Exactly as they appear below, repeat the lines from the one with "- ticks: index" through the one with "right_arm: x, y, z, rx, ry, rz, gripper", and no others.

━━━━━ MATERIAL SUPPLIED ━━━━━

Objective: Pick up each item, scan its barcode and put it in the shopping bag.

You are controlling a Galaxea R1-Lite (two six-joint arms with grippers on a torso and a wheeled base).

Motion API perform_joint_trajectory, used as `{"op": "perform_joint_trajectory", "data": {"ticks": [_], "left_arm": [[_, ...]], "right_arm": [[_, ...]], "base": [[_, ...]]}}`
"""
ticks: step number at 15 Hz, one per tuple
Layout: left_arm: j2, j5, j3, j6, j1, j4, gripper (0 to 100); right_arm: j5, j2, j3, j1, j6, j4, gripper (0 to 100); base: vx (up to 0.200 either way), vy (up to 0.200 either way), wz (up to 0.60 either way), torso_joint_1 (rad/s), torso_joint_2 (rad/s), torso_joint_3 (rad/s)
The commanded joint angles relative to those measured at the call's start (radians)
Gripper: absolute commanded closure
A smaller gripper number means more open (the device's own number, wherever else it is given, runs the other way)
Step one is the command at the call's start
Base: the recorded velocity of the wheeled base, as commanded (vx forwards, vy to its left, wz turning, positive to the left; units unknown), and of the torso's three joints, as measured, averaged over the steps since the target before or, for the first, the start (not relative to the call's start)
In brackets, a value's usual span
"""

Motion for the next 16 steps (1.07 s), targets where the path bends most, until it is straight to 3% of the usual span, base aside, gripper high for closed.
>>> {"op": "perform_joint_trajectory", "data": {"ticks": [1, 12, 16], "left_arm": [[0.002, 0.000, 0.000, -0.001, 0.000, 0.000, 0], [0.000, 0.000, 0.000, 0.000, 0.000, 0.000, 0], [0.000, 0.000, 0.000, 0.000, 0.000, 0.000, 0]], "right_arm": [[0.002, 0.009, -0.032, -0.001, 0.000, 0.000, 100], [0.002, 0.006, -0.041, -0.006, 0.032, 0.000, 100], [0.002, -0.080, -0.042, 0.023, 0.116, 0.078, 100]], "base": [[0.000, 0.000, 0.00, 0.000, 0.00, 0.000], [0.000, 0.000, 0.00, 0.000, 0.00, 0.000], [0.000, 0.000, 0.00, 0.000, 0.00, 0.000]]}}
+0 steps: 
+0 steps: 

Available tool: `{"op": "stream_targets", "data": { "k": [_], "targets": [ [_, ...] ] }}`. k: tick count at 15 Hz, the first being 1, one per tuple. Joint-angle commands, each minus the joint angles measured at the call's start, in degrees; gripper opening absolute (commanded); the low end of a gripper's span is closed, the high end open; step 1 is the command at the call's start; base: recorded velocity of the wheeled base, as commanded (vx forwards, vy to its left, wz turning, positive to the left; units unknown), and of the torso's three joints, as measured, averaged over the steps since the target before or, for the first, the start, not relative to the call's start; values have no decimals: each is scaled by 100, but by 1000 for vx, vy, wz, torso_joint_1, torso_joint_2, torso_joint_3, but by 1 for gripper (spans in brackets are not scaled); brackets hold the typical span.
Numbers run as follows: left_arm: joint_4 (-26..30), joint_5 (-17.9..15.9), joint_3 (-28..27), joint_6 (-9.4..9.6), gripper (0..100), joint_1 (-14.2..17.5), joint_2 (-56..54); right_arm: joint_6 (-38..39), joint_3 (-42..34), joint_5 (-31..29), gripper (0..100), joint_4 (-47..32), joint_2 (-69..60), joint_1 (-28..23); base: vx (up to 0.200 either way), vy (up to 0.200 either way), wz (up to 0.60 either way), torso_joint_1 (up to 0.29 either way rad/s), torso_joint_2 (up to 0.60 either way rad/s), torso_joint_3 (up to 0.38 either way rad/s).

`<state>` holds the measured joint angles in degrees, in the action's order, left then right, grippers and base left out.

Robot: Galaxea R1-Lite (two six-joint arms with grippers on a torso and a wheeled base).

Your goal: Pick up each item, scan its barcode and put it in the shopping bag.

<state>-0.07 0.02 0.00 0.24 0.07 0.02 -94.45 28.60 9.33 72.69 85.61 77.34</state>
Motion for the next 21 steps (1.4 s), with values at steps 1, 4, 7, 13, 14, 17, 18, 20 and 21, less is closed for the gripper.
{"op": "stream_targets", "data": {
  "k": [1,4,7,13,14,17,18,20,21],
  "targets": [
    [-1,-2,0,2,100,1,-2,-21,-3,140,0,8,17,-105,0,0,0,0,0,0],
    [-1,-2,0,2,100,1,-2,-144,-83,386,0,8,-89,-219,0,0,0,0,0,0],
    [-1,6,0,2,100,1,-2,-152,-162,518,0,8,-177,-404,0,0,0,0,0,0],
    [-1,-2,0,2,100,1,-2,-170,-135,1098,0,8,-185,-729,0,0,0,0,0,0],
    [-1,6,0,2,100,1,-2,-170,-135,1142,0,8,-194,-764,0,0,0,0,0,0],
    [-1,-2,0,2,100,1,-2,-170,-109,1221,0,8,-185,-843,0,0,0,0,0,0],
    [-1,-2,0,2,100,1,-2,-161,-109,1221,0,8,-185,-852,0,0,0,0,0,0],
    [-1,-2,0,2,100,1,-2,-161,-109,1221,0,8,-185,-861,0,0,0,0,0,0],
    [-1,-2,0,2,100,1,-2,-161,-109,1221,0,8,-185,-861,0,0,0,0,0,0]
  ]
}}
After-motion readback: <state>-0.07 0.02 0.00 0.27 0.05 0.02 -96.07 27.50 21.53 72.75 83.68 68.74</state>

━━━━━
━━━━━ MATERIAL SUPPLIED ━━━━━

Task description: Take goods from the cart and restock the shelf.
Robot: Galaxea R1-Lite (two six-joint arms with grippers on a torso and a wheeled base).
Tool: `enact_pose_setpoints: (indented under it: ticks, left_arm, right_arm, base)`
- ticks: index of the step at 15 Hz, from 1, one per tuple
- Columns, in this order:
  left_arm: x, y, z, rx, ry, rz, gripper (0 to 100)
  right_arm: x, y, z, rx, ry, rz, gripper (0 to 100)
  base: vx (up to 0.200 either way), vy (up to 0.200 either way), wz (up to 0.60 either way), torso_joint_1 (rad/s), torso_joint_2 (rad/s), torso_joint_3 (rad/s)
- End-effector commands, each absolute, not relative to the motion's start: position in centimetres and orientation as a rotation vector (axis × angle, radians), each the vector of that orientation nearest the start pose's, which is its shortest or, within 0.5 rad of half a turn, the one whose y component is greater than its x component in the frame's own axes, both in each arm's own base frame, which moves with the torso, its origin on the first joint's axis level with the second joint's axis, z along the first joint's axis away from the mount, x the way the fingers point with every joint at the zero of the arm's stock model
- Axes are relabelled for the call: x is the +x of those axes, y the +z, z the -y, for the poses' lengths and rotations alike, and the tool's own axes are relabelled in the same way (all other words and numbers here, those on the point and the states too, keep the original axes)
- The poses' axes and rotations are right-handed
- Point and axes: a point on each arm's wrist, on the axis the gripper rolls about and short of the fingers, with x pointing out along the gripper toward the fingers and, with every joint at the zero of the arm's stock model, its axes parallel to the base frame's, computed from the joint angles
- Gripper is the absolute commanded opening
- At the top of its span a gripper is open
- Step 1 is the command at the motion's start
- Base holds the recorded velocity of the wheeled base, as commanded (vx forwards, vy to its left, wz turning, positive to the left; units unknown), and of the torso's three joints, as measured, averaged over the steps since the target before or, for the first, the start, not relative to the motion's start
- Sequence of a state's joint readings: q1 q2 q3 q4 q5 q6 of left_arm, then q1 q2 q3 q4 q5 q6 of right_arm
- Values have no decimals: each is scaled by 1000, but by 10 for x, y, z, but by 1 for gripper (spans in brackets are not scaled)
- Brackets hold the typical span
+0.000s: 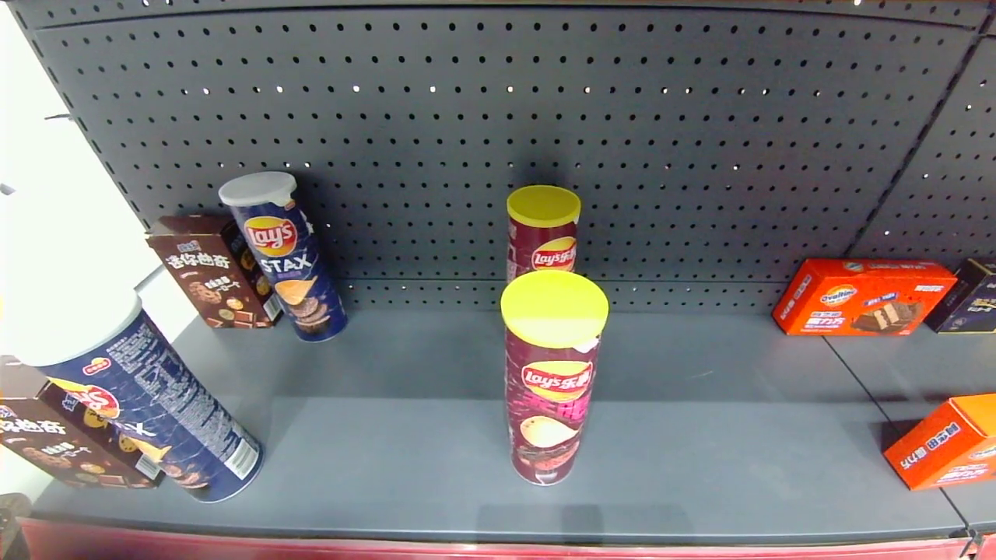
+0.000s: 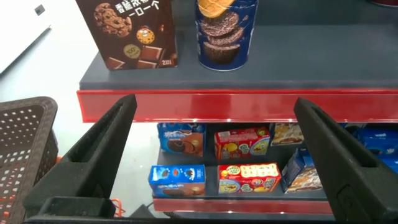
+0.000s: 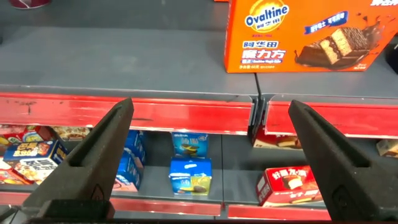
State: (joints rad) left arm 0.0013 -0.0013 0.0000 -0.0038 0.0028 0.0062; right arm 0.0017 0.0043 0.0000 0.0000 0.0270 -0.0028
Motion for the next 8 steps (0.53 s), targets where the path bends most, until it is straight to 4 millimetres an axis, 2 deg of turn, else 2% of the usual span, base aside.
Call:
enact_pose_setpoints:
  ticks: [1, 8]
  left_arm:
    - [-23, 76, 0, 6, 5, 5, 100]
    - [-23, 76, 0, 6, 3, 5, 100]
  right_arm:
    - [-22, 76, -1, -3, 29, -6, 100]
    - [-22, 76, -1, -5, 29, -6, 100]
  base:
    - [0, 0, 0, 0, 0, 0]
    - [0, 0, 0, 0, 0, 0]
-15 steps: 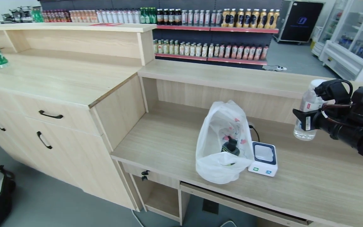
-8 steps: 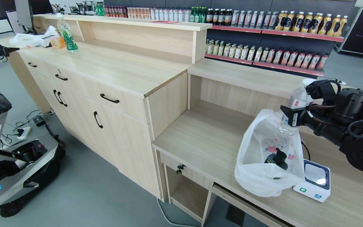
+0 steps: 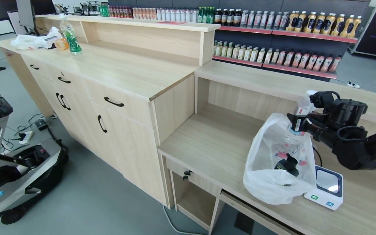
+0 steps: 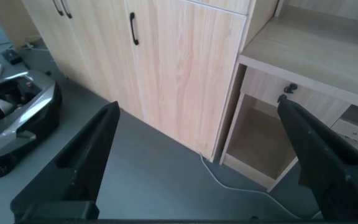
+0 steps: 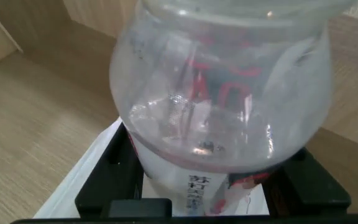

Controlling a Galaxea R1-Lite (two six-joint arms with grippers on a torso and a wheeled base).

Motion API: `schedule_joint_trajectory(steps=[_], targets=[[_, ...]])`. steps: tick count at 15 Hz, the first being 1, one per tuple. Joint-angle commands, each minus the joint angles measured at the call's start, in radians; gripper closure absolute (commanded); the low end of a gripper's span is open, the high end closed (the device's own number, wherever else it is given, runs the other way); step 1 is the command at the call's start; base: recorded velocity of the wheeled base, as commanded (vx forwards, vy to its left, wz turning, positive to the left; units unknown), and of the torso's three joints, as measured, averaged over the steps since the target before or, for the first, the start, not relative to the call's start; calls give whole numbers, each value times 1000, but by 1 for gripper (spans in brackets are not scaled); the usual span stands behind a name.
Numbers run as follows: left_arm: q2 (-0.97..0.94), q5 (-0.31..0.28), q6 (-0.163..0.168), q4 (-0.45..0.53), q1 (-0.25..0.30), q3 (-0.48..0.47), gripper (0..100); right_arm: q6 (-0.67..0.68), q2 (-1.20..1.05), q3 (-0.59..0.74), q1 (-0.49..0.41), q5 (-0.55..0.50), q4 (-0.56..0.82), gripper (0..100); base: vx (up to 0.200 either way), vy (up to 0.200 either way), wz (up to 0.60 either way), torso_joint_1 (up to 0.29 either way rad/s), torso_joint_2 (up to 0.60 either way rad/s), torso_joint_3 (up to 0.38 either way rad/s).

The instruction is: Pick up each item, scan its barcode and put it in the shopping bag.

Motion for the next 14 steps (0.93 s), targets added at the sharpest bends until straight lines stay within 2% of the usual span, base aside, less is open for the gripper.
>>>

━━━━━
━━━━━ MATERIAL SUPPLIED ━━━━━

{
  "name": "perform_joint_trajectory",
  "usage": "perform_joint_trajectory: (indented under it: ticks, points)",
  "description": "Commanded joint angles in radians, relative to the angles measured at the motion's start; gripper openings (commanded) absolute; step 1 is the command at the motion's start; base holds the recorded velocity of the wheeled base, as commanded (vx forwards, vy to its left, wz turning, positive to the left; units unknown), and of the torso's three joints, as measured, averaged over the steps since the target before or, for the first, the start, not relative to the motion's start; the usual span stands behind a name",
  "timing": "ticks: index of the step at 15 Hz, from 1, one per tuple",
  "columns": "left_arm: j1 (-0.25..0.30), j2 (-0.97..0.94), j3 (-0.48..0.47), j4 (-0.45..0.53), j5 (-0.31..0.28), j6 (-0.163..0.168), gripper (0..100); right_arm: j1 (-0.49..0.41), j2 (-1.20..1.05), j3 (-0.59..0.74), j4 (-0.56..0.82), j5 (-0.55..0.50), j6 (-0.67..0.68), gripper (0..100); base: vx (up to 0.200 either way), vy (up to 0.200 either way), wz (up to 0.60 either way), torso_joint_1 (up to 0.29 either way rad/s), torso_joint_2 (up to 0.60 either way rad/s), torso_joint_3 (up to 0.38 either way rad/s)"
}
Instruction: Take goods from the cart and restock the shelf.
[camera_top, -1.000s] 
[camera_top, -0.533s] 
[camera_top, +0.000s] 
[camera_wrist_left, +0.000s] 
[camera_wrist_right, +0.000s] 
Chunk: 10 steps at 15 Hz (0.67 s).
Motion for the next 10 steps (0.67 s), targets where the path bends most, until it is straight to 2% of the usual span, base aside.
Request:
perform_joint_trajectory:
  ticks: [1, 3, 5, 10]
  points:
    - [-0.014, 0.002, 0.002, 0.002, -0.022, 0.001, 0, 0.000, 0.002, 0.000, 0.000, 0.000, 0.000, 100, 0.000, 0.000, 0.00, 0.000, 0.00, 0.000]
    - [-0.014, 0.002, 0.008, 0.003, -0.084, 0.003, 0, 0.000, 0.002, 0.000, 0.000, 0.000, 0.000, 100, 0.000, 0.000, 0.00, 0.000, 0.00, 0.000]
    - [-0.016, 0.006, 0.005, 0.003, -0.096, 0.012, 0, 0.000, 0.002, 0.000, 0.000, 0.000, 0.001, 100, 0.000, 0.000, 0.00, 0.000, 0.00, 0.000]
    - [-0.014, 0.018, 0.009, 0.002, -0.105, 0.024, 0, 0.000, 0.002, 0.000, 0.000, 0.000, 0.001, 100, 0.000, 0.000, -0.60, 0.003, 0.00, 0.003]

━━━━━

**RESPONSE FOR THIS EXERCISE:**
- ticks: index of the step at 15 Hz, from 1, one per tuple
- Columns, in this order:
  left_arm: x, y, z, rx, ry, rz, gripper (0 to 100)
  right_arm: x, y, z, rx, ry, rz, gripper (0 to 100)

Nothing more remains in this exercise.